Tesla (TSLA) began making cars in China about a year ago to bolster its presence in the world’s largest auto market. Now the country is about to become an even more critical part of its global strategy.
The electric automaker will soon start exporting Chinese-made vehicles to Europe, Chinese state-run news outlet Xinhua reported Monday.
The company wants to start shipping Model 3 sedans from Shanghai as early as next week to Germany, Italy and Switzerland, among other destinations, according to Xinhua.
Tesla did not respond to a request for comment from CNN Business. But Song Gang, director of manufacturing and operations for Tesla’s Shanghai Gigafactory, called the move “an important step in Tesla’s global layout,” according to Xinhua.
“Exporting to Europe means the quality of made-in-China Model 3 sedans has been recognized by the European market,” Xinhua quoted him as saying.
Tesla’s move may be temporary, since the company is already building another plant in Europe. It last year announced plans for a new Gigafactory in Berlin, which is expected to be completed sometime in 2021.
A ‘template for future growth’
Tesla is not the only foreign automaker to lean on Chinese manufacturing to help drive global sales. Other players, such as BMW (BMWYY), also have plans to build and ship Chinese-made vehicles to Europe, noted Tu Le, founder of Beijing-based consulting firm Sino Auto Insights.
The company has told shareholders that the facility was about 65% cheaper to build than its Model 3 production plant in the United States. And it is significantly less expensive to build a Model 3 in China than America, said Sofya Bakhta, a marketing strategy analyst at Daxue Consulting, a Chinese research firm.
“Compared with the American version, the production cost of the Chinese Tesla Model 3 has dropped by 20% [to] 28%,” she estimated.

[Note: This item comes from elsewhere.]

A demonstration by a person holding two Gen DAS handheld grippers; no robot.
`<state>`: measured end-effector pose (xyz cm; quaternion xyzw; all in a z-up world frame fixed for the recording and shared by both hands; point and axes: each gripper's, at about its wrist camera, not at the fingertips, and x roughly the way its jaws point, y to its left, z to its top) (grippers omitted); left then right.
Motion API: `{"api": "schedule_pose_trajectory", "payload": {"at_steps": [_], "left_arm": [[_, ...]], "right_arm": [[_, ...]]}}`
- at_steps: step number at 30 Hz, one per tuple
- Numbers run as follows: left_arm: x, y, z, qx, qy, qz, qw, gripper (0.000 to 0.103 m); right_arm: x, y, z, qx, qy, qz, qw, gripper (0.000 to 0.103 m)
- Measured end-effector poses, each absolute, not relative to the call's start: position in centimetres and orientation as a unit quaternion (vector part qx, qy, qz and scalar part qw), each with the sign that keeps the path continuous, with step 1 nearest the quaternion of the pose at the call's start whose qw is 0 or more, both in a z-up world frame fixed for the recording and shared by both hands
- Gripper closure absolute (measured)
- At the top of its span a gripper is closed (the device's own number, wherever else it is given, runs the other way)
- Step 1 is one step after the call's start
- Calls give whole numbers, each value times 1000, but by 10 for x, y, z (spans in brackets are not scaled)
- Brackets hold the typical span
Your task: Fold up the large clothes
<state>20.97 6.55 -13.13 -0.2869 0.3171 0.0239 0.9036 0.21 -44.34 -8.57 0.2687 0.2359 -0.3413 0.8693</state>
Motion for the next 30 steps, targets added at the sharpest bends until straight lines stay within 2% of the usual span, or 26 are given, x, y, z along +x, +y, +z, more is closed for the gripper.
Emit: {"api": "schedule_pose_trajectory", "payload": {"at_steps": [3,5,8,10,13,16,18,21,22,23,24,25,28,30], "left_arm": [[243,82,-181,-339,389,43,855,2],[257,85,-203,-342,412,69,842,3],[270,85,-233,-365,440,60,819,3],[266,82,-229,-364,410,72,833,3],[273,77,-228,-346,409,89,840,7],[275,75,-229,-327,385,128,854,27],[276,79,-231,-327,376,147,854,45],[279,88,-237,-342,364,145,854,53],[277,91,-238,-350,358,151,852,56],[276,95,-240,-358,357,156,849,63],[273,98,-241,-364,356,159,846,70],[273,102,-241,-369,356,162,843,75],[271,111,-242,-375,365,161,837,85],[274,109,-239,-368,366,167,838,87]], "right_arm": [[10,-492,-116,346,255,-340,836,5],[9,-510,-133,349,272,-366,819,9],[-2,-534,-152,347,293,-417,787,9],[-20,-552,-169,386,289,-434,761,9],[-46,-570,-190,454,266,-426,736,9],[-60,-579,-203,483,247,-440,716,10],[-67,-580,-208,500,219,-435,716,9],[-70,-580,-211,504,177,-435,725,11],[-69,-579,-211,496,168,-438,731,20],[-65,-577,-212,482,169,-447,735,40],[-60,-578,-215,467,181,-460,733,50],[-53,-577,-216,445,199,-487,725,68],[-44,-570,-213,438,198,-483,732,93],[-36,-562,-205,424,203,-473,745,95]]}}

Labor costs alone are considerably lower in China than in the United States, noted Le.
Wedbush Securities analyst Daniel Ives said that Tesla’s continued operations in China remain “the linchpin to [its] production and distribution.”

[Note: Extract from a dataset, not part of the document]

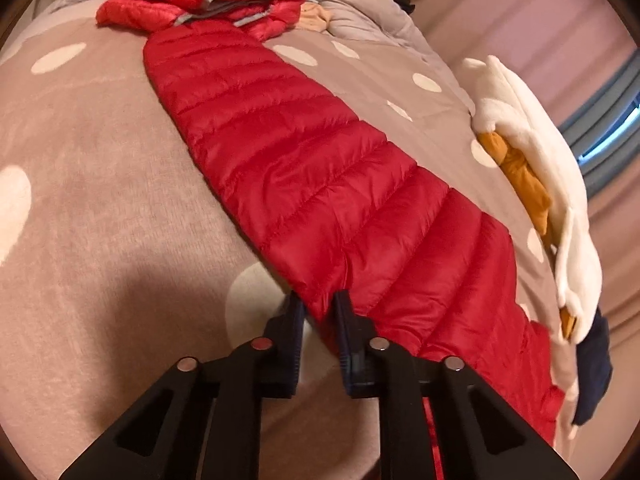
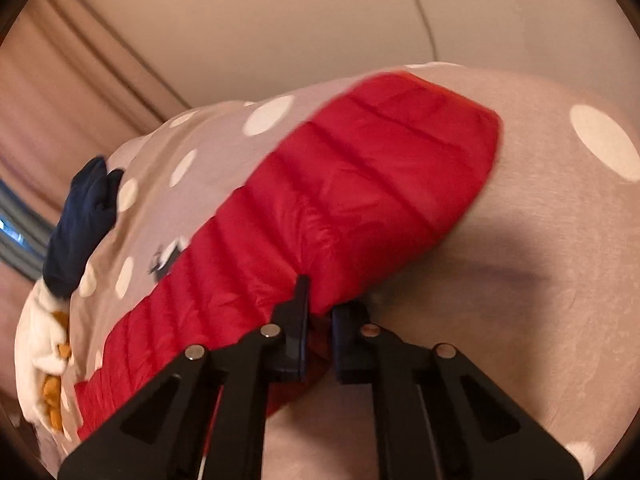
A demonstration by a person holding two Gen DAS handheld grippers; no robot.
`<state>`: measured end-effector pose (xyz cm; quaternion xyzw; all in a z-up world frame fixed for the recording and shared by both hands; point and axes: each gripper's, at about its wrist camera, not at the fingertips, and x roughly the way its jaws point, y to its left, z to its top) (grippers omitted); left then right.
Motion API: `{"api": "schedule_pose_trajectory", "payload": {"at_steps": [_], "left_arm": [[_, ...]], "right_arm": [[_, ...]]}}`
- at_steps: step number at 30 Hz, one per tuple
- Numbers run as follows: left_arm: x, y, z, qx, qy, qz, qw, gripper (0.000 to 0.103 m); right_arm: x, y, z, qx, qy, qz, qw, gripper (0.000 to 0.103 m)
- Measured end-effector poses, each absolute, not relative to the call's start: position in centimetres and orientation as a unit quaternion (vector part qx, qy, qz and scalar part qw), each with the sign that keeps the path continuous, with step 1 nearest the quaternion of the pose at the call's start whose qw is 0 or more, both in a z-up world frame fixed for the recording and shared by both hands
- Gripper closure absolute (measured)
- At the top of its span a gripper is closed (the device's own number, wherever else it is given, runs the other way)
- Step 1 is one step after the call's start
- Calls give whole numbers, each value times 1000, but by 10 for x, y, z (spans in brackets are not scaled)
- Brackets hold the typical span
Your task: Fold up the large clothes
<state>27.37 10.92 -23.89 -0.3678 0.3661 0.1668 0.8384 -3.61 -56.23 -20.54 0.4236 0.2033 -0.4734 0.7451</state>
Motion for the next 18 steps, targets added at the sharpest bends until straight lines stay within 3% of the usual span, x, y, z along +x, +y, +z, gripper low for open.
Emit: {"api": "schedule_pose_trajectory", "payload": {"at_steps": [12,18], "left_arm": [[274,108,-243,-364,363,169,841,87],[272,109,-245,-366,361,169,841,87]], "right_arm": [[52,-420,-112,257,189,-300,899,96],[108,-306,-105,146,213,-152,954,96]]}}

“Tesla is using this as a strategic advantage to go after other regions and pockets of Europe,” he said.
In a research note Sunday, Wedbush predicted that the company’s “shining [Gigafactory] success in China” would help it deliver better-than-expected earnings this week.
Meanwhile, the Chinese auto market is predicted to become even more critical in the coming years. “Ultimately, we see China representing 40%+ of global sales for the company potentially by early 2022,” Wedbush analysts wrote.
The Shanghai factory was also notable for how quickly it came together. The company beat its own deadline to start making cars there, kicking off trial production only 10 months after it had broken ground on the plant. That boosted confidence that the company had the ability to hit delivery targets as it grew.
Tesla was also the first foreign automaker to be allowed to open a factory in the country without a Chinese partner, putting pressure on local players. Later, the company won a tax break for some of its cars, which helped make its prices more attractive to customers.
“The Shanghai Gigafactory not having any significant issues really allows [Musk] to keep his foot on the gas,” said Le, who added that because the factory’s construction happened “quickly and seamlessly,” there’s more pressure on other cities to accommodate Tesla’s expansion plans.
But the decision to export its Chinese-made cars also signals a shift away from the company’s original intention to use the factory for local supply, according to Le.
This decision could suggest that there is increased demand in Europe, or “less demand in China,” he said.
Tesla has become the largest seller of electric vehicles in China, according to Le. The company has cut prices of its Model 3 there several times, including once to qualify for government subsidies.
But “if 100% of their volume could be consumed domestically, then I’m pretty certain that they would sell it into China,” Le said.